Au-delà de ces questions, les objets connectés posent des problèmes de sécurité multiples. Pas besoin d'entrer dans la technique pour le comprendre, il suffit de réaliser à quoi sont connectés ces objets : à Internet, directement, à travers un smartphone ou un ordinateur. Ces outils pouvant être piratés, les objets connectés peuvent l'être également, et plutôt plus facilement que les ordinateurs puisqu'ils sont, à l'heure actuelle, très peu protégés. Par exemple, ils ne sont en général pas munis d'antivirus et leurs capacités de chiffrement sont très limitées et difficiles à augmenter, ne serait-ce que pour des raisons de dissipation de l'énergie (voir encadré). Peut-on admettre des brosses à dents, des lunettes ou des verres de contact qui chaufferaient ?
Les objets connectés sont donc des cibles faciles pour les pirates, pour se constituer des réseaux de zombies (contrôle d'ordinateurs à distance), ou botnets (réseaux de robots informatiques), c'est-à-dire d'ordinateurs dont ils se sont rendus maîtres pour lancer des actions malveillantes, telles l'envois de spams, des opérations de phishing (hameçonnage ou filoutage en français), des attaques en déni de service ou des recherches exhaustives de mots de passe. Cela peut sembler de la science-fiction, comment penser que votre brosse à dents ou votre tensiomètre puisse vous envoyer des spams ? Pourtant, cela s'est déjà produit !
Selon Proofpoint, une société californienne de sécurité, la première cyberattaque d'envergure (750 000 spams) a été réalisée fin 2013. Le nombre d'objets connectés devant passer les 20 milliards en 2020 selon toutes les prévisions, le marché est immense… pour les pirates.
Dans le même esprit, l'endroit le moins défendu étant toujours le meilleur pour prendre une citadelle, on peut imaginer un objet connecté être l'objet d'attaques pour pénétrer le réseau informatique d'un hôpital, par exemple.
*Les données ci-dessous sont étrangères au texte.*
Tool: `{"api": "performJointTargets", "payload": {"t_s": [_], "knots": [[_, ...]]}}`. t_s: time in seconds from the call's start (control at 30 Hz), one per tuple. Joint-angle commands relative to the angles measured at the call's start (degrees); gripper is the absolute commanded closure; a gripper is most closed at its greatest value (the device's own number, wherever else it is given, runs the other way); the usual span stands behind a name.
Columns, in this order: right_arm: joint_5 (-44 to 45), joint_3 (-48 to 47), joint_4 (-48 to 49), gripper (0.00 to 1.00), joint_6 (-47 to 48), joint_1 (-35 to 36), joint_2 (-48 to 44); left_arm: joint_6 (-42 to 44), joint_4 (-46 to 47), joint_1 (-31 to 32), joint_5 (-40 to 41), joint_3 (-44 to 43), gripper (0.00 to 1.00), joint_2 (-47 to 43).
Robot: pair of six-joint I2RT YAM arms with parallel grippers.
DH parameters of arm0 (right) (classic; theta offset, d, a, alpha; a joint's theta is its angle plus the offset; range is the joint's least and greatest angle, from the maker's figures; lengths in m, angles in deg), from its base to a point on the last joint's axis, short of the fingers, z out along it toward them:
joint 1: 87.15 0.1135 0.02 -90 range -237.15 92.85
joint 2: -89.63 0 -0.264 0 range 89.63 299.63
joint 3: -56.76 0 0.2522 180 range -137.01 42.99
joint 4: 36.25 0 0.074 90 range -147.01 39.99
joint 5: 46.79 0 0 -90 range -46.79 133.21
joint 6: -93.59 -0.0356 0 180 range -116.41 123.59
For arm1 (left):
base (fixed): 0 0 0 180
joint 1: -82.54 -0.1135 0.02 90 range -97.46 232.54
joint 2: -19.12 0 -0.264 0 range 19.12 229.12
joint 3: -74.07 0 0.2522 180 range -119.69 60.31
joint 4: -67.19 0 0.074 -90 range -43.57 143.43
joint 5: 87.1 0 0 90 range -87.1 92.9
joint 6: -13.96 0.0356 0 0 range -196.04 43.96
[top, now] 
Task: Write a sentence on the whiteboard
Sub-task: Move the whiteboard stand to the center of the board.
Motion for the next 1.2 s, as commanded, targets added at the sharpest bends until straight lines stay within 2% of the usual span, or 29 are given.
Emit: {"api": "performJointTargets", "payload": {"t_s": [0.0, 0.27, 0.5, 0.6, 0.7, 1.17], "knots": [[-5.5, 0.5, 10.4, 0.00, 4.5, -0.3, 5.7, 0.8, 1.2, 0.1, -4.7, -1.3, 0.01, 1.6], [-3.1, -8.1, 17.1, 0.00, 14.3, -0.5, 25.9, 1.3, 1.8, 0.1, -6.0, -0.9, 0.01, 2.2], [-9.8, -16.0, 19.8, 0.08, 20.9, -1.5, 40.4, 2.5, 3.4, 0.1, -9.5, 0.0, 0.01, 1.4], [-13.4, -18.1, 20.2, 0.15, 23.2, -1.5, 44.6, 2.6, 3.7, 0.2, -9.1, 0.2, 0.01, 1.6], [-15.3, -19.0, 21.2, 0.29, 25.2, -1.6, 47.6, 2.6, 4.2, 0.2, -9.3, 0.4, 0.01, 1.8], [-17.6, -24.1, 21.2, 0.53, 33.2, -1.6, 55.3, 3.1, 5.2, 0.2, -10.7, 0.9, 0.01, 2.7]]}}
Si les objets connectés peuvent être des outils, ainsi que des têtes de pont, pour les pirates, les données qu'ils contiennent peuvent également être attaquées, soit tout simplement volées, soit modifiées. Votre vie la plus intime peut ainsi être exposée, des appareils importants pour votre santé devenir des dangers, etc. Le pilulier connecté pourrait ainsi, par exemple, envoyer de fausses indications à votre médecin, de même pour le tensiomètre. L'imagination des pirates étant sans limite, ils trouveraient bien un moyen de rançonner les hôpitaux, les médecins ou les malades en menaçant de détraquer des instruments nécessaires à leur santé comme les pacemakers ou les pompes à insuline. Sans vouloir noircir le tableau à l'excès, puisque les objets connectés sont un progrès possible, il est nécessaire de comprendre qu'ils comportent aussi un problème de sécurité important, trop peu pris en compte à l'heure actuelle.